Due to this IE6 Exclusion campaign, IE6's market share fell to less than 2% in South Korea as of January 2014 and to less than 5% in the global market along with the end of Windows XP support in April 2014, and the adoption of smartphones.

=== Improvements in some websites ===
Internet bookstore Aladdin reorganized its website to support other browsers. The National Tax Service reorganized its website to meet the web standard in January 2010, and the Ministry of Culture, Sports and Tourism strengthened web accessibility to obtain web accessibility quality marks. Yuhan-Kimberly won the web accessibility award by expanding accessibility, and The Ministry of Public Administration and Security conducted a survey of 1,000 companies and institutions on web standards. On July 9, 2010, Woori Bank launched its open banking service, which implements the Internet banking system with general-purpose technologies available on all platforms; this slowly inspired other companies to enlarge compatibility. Kookmin Bank followed Woori Bank in January 2011, and Industrial Bank of Korea released IBK Open Web Banking in February 2011.

=== Smartphones ===
In March 2010, the Ministry of Public Administration and Security abolished the regulation that only public certificates are recognized as security programs during financial transactions. This allows banking on smartphones that do not run ActiveX. However, the Financial Services Commission said it had not considered revising the Enforcement Decree of the Electronic Financial Transactions Act.

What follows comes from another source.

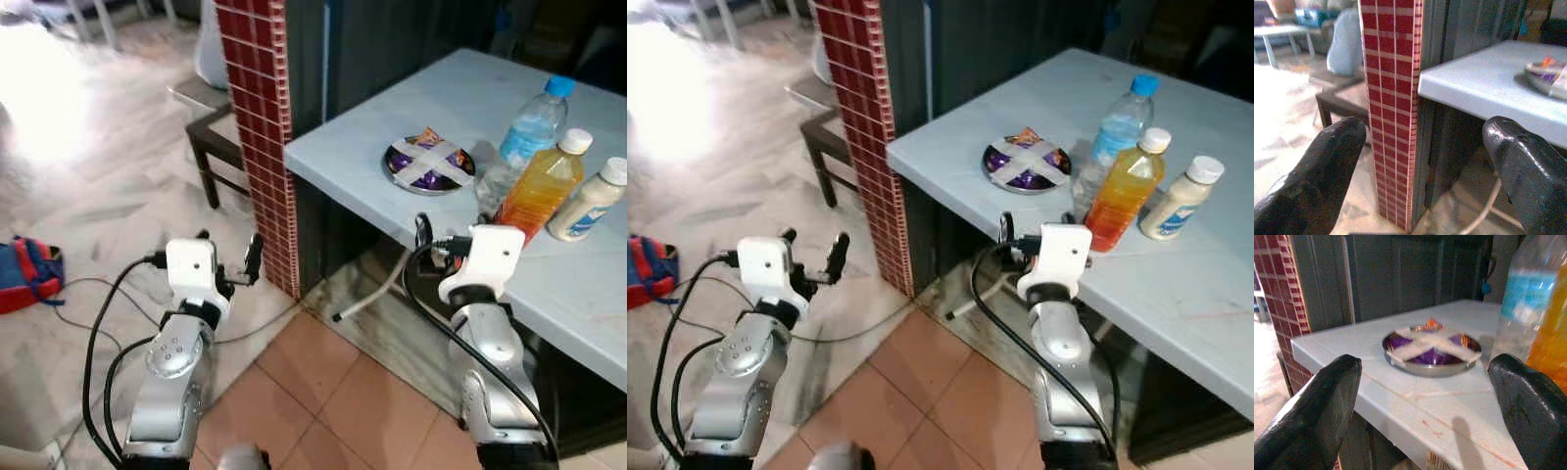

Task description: Restocking fridge

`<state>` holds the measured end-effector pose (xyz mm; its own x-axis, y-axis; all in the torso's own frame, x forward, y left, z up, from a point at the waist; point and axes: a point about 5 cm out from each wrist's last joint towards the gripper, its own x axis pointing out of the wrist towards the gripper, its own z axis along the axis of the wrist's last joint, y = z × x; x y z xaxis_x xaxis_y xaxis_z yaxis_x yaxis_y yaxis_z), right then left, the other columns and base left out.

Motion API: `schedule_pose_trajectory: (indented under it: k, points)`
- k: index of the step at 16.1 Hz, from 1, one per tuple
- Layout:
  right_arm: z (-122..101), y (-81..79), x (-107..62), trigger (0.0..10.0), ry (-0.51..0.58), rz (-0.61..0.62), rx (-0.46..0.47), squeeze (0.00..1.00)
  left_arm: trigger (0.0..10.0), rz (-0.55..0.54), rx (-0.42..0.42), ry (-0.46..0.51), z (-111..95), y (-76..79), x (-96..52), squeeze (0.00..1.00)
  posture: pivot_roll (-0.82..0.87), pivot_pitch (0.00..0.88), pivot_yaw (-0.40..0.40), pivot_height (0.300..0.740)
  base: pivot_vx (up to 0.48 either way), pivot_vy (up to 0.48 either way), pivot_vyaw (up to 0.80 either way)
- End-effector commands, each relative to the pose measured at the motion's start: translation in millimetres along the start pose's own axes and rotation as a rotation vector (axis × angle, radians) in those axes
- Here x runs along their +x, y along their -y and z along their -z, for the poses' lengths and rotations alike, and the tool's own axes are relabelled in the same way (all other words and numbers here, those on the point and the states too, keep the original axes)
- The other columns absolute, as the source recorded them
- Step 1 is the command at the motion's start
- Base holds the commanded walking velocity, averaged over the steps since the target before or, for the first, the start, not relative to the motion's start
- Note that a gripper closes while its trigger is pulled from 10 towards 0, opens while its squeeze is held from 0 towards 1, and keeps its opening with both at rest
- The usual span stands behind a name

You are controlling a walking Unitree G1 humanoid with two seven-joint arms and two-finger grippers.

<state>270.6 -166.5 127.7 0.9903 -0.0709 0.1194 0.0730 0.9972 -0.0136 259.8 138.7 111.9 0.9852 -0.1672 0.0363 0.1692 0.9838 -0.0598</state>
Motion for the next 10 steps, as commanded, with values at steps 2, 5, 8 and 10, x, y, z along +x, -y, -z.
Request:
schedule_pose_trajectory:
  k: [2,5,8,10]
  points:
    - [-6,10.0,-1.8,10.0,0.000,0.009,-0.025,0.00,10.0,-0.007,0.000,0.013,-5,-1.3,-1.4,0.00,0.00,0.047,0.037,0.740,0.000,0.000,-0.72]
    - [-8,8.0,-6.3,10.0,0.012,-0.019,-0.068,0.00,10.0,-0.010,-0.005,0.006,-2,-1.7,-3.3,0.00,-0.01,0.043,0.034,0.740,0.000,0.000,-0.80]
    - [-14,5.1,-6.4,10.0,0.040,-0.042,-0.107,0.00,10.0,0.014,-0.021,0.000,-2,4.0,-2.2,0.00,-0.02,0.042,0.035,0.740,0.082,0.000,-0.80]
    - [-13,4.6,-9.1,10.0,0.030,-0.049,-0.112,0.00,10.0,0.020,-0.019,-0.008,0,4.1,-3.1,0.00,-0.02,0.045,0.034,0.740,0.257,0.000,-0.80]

=== Korea Communications Commission ===
In March 2011, the Korea Communications Commission (KCC) announced a plan to improve the Internet usage environment, focusing on alternative technologies, diversification of web browser usage, and upgrading the web environment.

The Mozilla Korea Community led by Channy Yun initially proposed the web standards-based HTML5 encryption and certificate functionality and started the W3C Web Cryptography API specification.

In January 2012, KCC announced that plans to investigate and announce the status of ActiveX on a quarterly basis for 100 major websites and open them to web developers or web service providers. In April the Ministry of Public Administration and Security (PAS) and KCC reported that 168 sites, or 84% of the 200 major public-private sites in South Korea, were using ActiveX technology. The private sector used ActiveX the most in payment and certification (41.1%), while administrative agencies use ActiveX the most in security (40%).

In July 2012, PAS and KCC reported that supported three or more types of web browsers, using ActiveX only in Internet Explorer and alternative technologies in other web browsers. As a result, 73% of the top 100 websites of government administrative agencies provide alternative technologies, that are available in more than three web browsers.

In July 2012 KCC announced a plan to promote the spread of HTML5 standards.

As of 2018, W3C's Web Cryptography API has been used as the basis for security technologies such as public certificates based on HTML5 in e-government services and banking. This ensures diversity in operating systems and web browsers.